Avec colère, avec un sentiment de frustration, il se rappela soudain qu'ils n'escaladeraient pas la montagne. Si la journée du lendemain s'écoulait sans histoires ils passeraient le col à la tombée de la nuit, et il n'aurait jamais la chance de s'attaquer au pic. Il était maussade en passant les jumelles à Hearn.
Hearn était très fatigué. Il avait survécu à la marche sans incident, il s'était même senti capable de marcher plus longtemps, mais il avait besoin de repos. Il était d'humeur taciturne, et quand il eut regardé dans ses verres, la vue de la montagne lui inspira un respect mêlé de crainte. Elle était trop immense, trop écrasante. Tout en observant le brouillard qui tourbillonnait au niveau du pic, il ne put se défendre contre un frisson. Il voyait réellement un océan furieux parti à l'assaut d'une côte bardée de rochers, et malgré lui il prêtait l'oreille comme pour capter l'écho de quelque combat titanesque. Pourtant, de très loin, de l'autre versant de l'horizon, un murmure lui arrivait pareil à un ressac, ou peut-être pareil à un tonnerre étouffé.
« Ecoutez », dit-il, touchant le bras de Croft.
Couchés tous deux à plat ventre sur le sommet de la colline, ils écoutaient avec recueillement et attention. De nouveau Hearn perçut un fin écho de tonnerre qui lui arrivait dans la nuit tombante.
« C'est de l'artillerie, mon lieutenant. Ça vient de l'autre côté de la montagne. Je crois qu'y a une attaque qui se prépare.
— Vous avez raison. » Ils se turent, et Hearn repassa les jumelles à Croft. « Vous voulez jeter un autre coup d'œil ? demanda-t-il.
— Si ça vous fait rien », dit Croft, rajustant les jumelles sur ses yeux.
Hearn le regarda. Une étrange expression se peignait sur le visage de Croft.
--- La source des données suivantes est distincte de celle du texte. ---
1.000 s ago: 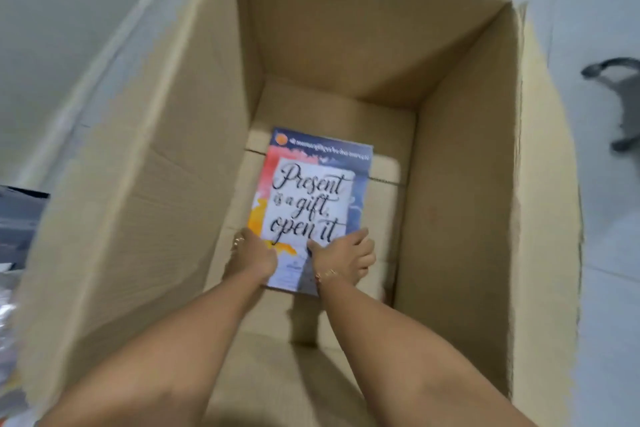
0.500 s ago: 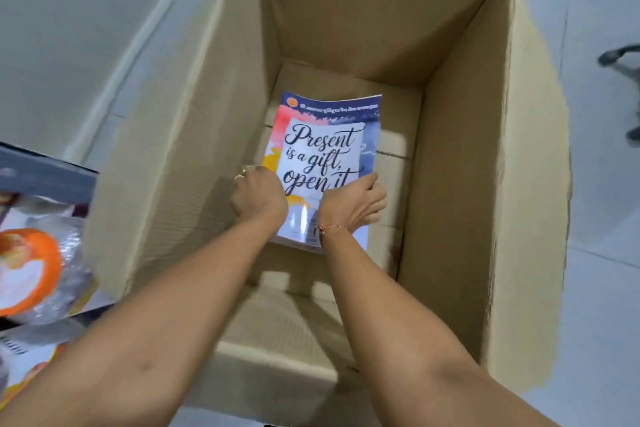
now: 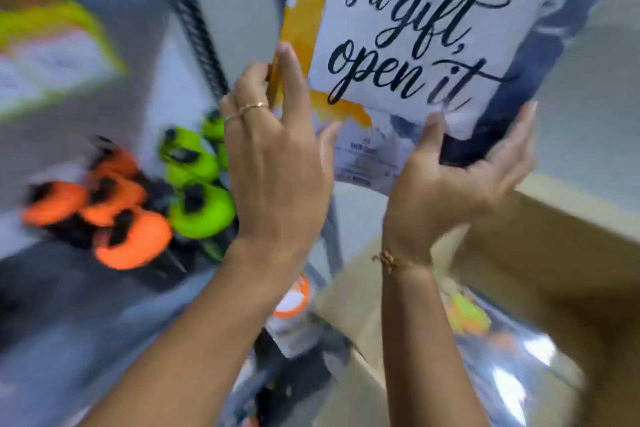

Il n'aurait pas su la nommer, et cependant elle lui envoya un frisson le long de la colonne vertébrale. Son visage était durci, ses minces lèvres s'entrouvraient, ses narines palpitaient. Le temps d'une seconde Hearn se fit l'impression de voir tout au fond de Croft, de se pencher sur un abîme. Il se détourna, regarda ses mains. On ne peut pas se fier à Croft. Une sorte de calme lui vint, dû à la banalité même de la constatation qu'il venait de faire. Il jeta un dernier regard sur les nuages et sur la montagne. Cette fois il en fut encore plus troublé. Les rochers montaient, très haut, et le ciel obscurci y descendait par vagues successives de brouillard tourbillonnant. C'était une de ces côtes où des navires géants iraient s'échouer, pour se briser en miettes et couler en quelques minutes.
Croft lui passa les jumelles et Hearn les remit dans leur étui. « Allons-y, il nous faut désigner la garde avant qu'il fasse trop noir », dit-il.
Ils se laissèrent glisser le long de la pente, vers le creux où gisaient les hommes.